The current Bexar County (San Antonio) District Attorney, Susan Reed, has indicated to Rick Casey of the Houston Chronicle that she may bring charges against Juan Moreno, the surviving victim in the robbery-shooting, and not against the detectives who allegedly coerced his testimony. In addition, the Houston Chronicle has uncovered evidence that Reed's office may be conducting a bad-faith investigation, prejudiced to support the original conviction of Cantu. Susan Reed was the judge who rejected Cantu's appeal in 1988, and also set his execution date in 1993. As the current Bexar County DA, Reed assigned two investigators, Mike Beers and James Moore, to the case of Ruben Cantu. During the investigation, the two investigators were recorded in a phone conversation ridiculing the case and openly mocking the notion that Cantu might have been innocent. (NAACP Legal Defense and Education Fund summary of the series of Houston Chronicle stories on the issue.)

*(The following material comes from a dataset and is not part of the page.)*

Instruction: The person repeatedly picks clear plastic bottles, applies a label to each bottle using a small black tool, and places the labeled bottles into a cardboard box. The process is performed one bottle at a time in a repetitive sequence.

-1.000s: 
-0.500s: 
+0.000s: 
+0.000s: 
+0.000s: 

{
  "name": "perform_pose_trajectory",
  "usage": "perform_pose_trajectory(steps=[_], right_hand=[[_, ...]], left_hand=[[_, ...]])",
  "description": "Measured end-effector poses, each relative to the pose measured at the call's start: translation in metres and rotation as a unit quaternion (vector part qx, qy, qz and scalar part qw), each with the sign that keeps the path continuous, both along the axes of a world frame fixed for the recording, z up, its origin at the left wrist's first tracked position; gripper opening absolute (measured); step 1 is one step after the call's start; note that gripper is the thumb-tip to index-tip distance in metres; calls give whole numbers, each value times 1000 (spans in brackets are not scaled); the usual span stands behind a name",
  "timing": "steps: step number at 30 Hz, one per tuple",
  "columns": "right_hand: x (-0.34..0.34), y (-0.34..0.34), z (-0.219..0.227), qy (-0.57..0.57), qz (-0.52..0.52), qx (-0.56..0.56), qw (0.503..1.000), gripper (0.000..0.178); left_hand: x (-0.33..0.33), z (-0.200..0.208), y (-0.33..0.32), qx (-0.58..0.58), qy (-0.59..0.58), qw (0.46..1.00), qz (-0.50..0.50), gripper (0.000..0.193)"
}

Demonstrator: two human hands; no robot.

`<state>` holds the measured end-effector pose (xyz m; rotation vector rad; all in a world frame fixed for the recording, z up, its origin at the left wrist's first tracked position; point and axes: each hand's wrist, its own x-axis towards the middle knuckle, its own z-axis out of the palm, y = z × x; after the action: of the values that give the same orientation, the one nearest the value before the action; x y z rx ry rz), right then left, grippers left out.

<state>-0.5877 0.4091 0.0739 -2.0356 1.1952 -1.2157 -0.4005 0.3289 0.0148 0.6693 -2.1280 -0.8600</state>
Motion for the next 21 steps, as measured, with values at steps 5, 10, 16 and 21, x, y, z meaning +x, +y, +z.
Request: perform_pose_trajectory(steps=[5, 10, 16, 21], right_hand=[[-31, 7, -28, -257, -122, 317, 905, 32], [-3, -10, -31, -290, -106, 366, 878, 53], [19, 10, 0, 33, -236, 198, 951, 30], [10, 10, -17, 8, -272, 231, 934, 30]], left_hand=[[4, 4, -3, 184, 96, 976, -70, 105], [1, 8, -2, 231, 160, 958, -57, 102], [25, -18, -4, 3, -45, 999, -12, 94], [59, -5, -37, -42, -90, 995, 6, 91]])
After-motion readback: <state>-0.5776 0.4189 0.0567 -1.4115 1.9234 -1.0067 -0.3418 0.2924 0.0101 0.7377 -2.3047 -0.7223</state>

Juan Moreno, now a building contractor living in east San Antonio with a teenage child of his own, may face homicide charges brought by Susan Reed. Since Moreno's testimony was essentially the only evidence against Cantu, and the implied threats by the police did not technically violate the law, his story of police misconduct has exposed him to the possibility of prosecution for murder by perjury [3]

Quotes:
Cantu "shot an officer who worked with me. It was difficult to get [the witness] to make the identification. We weren't able to get him for the police shooting, but we were able to get him for the murder." — Sgt. Bill Ewell (now retired), who headed the investigation against Cantu. The case against Cantu for the barroom shooting had to be dropped, because police had tainted evidence and illegally searched Cantu's home, rendering the case unprosecutable.

"We did the best we could with the information we had, but with a little extra work, a little extra effort, maybe we'd have gotten the right information. The bottom line is, an innocent person was put to death for it. We all have our finger in that." — Miriam Ward, forewoman of the jury that convicted Cantu.

"It's so questionable. There are so many places where it could break down. We have a system that permits people to be convicted based on evidence that could be wrong because it's mistaken or because it's corrupt." — Sam Millsap Jr., the former district attorney who made the decision to charge Cantu with capital murder. He also indicated he never should have sought the death penalty in a case based on the testimony of an eyewitness who identified Cantu only after police officers showed him Cantu's photo three separate times.